TRY IT: Whenever a line in this data holds the word "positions", report that line in full.
───── ENTRIES SHOWN ─────
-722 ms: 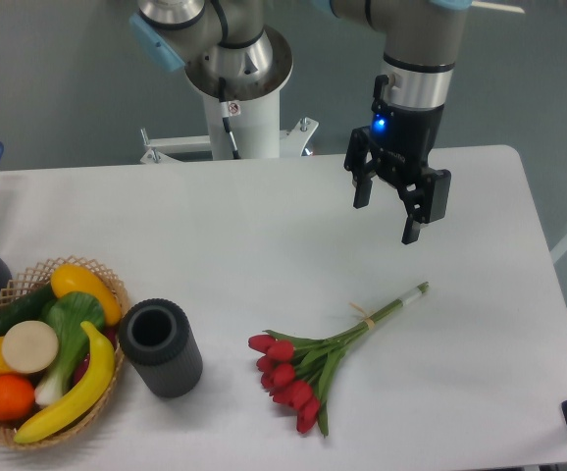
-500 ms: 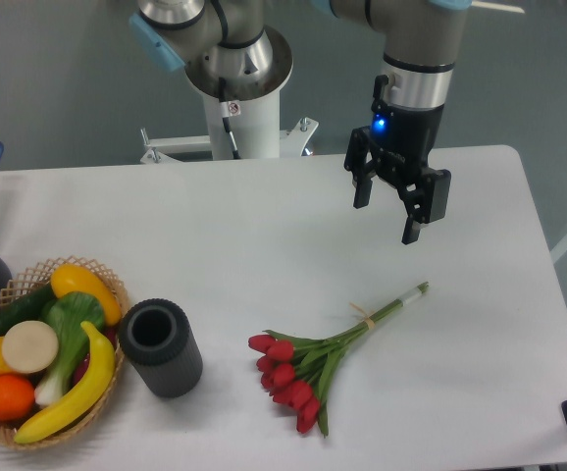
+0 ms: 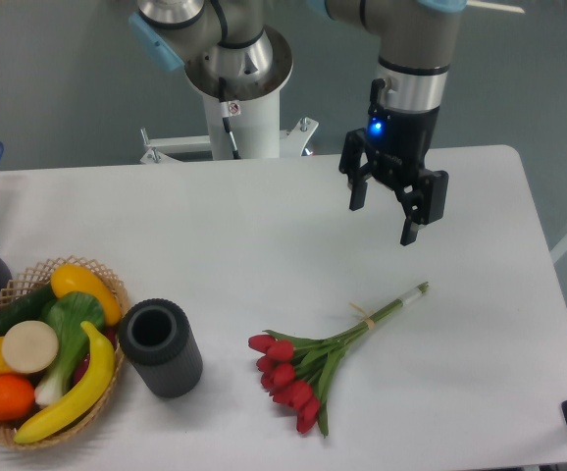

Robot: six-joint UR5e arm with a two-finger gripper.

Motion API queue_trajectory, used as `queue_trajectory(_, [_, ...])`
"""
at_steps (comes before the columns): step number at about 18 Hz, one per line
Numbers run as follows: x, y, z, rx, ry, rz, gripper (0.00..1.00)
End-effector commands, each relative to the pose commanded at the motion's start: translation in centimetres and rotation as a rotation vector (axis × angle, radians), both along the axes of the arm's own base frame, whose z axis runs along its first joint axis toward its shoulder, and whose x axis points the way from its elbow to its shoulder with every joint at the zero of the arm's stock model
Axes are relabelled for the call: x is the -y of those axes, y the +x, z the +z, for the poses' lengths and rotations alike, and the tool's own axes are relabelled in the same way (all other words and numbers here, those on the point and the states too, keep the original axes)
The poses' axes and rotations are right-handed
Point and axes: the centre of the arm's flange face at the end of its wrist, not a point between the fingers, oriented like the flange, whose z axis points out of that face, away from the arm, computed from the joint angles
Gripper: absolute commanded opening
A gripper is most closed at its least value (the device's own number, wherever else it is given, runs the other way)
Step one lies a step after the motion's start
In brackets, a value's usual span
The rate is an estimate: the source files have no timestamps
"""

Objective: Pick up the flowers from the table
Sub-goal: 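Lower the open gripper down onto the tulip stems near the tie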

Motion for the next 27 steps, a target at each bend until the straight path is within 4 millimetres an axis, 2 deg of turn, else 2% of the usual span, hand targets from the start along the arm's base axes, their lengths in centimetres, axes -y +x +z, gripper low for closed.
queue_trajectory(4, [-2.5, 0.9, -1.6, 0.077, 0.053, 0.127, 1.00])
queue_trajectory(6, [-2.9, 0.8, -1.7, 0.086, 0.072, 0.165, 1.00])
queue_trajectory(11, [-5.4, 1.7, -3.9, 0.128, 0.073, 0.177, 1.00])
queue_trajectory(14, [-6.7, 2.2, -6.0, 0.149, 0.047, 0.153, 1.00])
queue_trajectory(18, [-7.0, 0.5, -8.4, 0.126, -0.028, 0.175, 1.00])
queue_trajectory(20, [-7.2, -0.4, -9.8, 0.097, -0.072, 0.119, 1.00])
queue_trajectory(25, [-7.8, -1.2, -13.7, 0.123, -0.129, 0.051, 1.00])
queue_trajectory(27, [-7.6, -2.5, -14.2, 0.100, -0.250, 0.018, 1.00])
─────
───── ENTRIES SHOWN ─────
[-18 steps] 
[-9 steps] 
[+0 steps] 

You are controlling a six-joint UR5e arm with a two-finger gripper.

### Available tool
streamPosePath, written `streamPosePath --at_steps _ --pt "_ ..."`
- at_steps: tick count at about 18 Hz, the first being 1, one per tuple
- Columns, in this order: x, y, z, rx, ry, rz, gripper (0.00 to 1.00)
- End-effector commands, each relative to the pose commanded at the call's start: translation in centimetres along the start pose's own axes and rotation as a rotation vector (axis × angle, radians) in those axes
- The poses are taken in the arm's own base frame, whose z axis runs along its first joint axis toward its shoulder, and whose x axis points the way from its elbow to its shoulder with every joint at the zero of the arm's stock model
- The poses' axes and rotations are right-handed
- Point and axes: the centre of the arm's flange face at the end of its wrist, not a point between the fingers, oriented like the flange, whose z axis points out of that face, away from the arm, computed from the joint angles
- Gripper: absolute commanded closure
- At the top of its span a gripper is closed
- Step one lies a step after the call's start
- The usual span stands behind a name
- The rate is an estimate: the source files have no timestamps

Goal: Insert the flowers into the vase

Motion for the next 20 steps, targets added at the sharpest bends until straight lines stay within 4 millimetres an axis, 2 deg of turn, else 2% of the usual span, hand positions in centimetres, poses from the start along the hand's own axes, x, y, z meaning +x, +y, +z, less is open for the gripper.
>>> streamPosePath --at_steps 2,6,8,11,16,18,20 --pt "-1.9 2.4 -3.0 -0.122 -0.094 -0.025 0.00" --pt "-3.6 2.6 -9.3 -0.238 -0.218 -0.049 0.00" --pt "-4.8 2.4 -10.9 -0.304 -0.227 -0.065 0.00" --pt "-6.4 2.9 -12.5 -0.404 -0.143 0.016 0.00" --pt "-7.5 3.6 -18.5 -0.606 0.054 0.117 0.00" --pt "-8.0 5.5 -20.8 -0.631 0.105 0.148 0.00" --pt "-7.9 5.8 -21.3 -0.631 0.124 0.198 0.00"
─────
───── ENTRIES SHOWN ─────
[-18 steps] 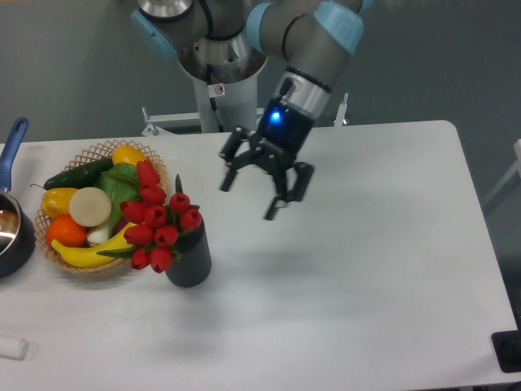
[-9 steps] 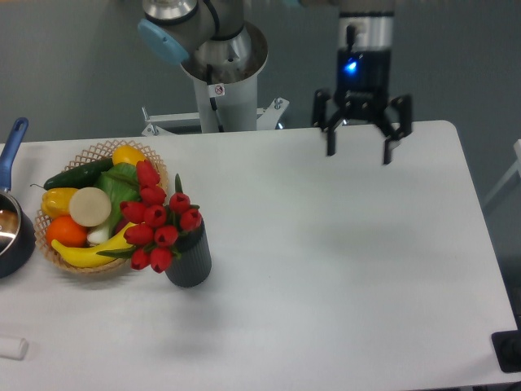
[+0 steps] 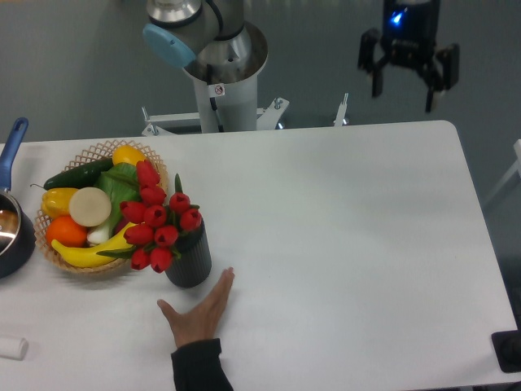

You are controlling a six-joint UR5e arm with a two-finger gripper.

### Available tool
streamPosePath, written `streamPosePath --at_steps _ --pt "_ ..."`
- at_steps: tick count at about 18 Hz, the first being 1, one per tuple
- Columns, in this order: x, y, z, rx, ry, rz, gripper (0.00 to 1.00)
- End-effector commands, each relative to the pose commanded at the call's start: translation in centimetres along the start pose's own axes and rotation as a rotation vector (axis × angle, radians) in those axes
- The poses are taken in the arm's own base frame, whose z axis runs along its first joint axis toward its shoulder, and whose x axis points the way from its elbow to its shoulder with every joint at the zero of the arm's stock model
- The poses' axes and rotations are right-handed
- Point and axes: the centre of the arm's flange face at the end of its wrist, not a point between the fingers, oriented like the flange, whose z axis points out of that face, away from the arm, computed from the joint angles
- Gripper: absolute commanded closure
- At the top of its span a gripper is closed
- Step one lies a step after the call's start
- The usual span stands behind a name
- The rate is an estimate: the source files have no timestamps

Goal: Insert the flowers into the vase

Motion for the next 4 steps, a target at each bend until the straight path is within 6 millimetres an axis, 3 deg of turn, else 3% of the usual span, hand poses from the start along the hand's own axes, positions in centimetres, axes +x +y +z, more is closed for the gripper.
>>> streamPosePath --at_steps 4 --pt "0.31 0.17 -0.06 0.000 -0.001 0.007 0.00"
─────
SOLUTION TO THIS PROBLEM:
Motion for the next 20 steps, targets added at the sharpest bends until straight lines stay within 4 millimetres an axis, 2 deg of turn, else 2% of the usual span, hand positions in centimetres, poses from the start along the hand's own axes, x, y, z meaning +x, +y, +z, less is open for the gripper.
Motion for the next 4 steps, a target at each bend until the straight path is within 6 millimetres an axis, 3 deg of turn, else 3% of the usual span, hand poses from the start along the hand's own axes, positions in centimetres, axes +x +y +z, more is closed for the gripper.

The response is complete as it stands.